Discussion in 'Journalism topics only' started by HanSenSE, Jul 4, 2019.

  1. Batman

    Batman Well-Known Member

    I think Mad's humor definitely hits everybody in a certain sweet spot in regards to age. If you find it when you're between 10 and 14 you'll probably laugh your ass off and it'll leave an impression. If you pick up a recent issue at age 40 (or even age 20 if you're not totally baked), it probably seems incredibly stupid and juvenile. Hell, by the time I was old enough to drive I thought it was kind of stupid.
    FWIW, I'm glad I did find it when I was in that 10-14 age range.
     
    maumann, Doc Holliday and Slacker like this.
  2. DanOregon

    DanOregon Well-Known Member

    Honestly - some comedians and comedic writers should make it a comic "literary magazine" heavily supported with donations like the Paris Review and others - just to have a place that fosters and welcomes new and younger comedic writers. Is there another place outside of TV, or movies where a non-performer can get paid for writing comedy?
     
  3. bpoindexter

    bpoindexter Active Member

    You mean "the lighter side" of the fence.
     
    Doc Holliday likes this.
  4. bpoindexter

    bpoindexter Active Member

    I could swear I've already read this in MAD letters.
     
  5. Azrael

    Azrael Well-Known Member

  6. justgladtobehere

    justgladtobehere Well-Known Member

    I got into Mad because my oldest sister, by 9 years, was into it. I remember enjoying it but aging out and/or finding the magazine going downhill. Did it kind of racy and gross for a time in the late 1980's.
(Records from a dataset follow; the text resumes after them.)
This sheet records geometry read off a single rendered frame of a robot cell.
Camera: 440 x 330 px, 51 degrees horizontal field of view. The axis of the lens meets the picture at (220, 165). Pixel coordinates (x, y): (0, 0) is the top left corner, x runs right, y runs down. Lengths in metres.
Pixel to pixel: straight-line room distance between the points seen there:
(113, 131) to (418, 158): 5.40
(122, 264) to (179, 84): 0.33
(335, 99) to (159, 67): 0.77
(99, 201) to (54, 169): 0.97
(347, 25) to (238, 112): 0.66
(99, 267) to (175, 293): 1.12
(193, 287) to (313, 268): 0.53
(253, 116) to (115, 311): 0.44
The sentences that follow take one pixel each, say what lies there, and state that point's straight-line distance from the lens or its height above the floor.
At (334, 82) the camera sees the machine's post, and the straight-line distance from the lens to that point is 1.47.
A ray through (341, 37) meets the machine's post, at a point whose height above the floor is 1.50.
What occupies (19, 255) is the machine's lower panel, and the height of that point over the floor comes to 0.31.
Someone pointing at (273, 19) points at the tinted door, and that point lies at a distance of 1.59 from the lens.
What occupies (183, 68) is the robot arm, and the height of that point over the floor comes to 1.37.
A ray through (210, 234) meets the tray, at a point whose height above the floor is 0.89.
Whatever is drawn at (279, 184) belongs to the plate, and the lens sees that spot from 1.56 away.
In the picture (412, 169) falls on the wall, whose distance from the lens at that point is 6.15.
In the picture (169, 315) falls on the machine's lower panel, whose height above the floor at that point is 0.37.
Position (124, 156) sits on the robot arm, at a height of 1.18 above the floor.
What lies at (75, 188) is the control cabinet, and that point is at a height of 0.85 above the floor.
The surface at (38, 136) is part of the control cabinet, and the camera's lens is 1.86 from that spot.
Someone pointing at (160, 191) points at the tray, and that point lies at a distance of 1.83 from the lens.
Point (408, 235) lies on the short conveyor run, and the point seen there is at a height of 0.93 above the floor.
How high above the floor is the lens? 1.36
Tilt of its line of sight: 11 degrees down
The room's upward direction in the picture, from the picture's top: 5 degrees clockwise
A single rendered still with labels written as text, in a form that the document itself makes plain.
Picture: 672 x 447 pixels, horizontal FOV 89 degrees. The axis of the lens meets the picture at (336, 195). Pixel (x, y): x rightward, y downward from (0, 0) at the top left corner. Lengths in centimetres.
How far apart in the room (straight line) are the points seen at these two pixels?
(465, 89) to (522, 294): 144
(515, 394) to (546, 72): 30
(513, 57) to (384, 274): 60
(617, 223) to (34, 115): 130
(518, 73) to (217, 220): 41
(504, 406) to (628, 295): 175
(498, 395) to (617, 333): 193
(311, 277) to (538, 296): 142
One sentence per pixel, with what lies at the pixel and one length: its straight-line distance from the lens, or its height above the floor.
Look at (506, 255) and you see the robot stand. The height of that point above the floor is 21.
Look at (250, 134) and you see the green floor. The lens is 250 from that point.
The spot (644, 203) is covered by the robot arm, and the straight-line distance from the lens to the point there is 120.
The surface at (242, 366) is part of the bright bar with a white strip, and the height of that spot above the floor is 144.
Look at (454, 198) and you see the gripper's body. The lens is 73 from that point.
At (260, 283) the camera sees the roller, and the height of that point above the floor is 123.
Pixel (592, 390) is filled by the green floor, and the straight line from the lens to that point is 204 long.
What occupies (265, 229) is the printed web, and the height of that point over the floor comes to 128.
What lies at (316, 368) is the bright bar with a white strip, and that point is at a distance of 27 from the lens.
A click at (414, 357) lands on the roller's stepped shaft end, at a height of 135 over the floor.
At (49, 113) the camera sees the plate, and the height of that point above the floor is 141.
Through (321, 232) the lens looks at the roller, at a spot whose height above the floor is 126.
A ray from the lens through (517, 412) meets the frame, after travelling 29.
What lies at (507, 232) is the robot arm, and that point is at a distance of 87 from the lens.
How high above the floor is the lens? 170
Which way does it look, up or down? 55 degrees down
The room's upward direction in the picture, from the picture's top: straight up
    Thinking back after this news, I can remember the different features like Spy v. Spy, movie parodies, and a section of comic strips in the middle(?). But unfortunately, I can remember only one joke and it is very simple and cheap. A guy walks by a LeCar with a flat and goes back to post a sign with an arrow pointing to the flat tire that read 'LeFlat.'
     
  7. Doc Holliday

    Doc Holliday Well-Known Member


    This. This exactly. This has always been my impression. I found the magazine in grade school and still found it stupid, kinda gross and basically juvenile. It just didn't suit my personality.
     
    Batman likes this.
  8. Twirling Time

    Twirling Time Well-Known Member

    My uncle had a stash of old MAD magazines that I enjoyed in the 80s, and then I found his •other• stash later. [insertrabbitearsemojihere]
     
    X-Hack and Batman like this.
  9. Doc Holliday

    Doc Holliday Well-Known Member

    Uh oh. I'm afraid you enjoyed those more than anyone really wants to hear about.
     
  10. DanOregon

    DanOregon Well-Known Member

    Flip Wilson likes this.
  11. BadgerBeer

    BadgerBeer Well-Known Member

    I got into MAD at a young age because my dad always picked it up at the drug store. I doubt that I understood many of the parodies when I first started reading it but like others have stated, I would ask my parents about them and that helped me learn not only about their work but current events in general. I eventually moved onto The National Lampoon in high school and when that was done I always enjoyed SPY. One of my favorite SPY bits was when they would try to make reservations in exclusive NYC spots under different celebrity names in order to see which ones actually had the most cred. I used that bit on a radio show I had during The PGA event in Wisconsin. I called on air and tried to make reservations under different players names at peak times in the best spots in the area and Milwaukee. Tiger had no problem but Vijay and Ernie didn't get as much love.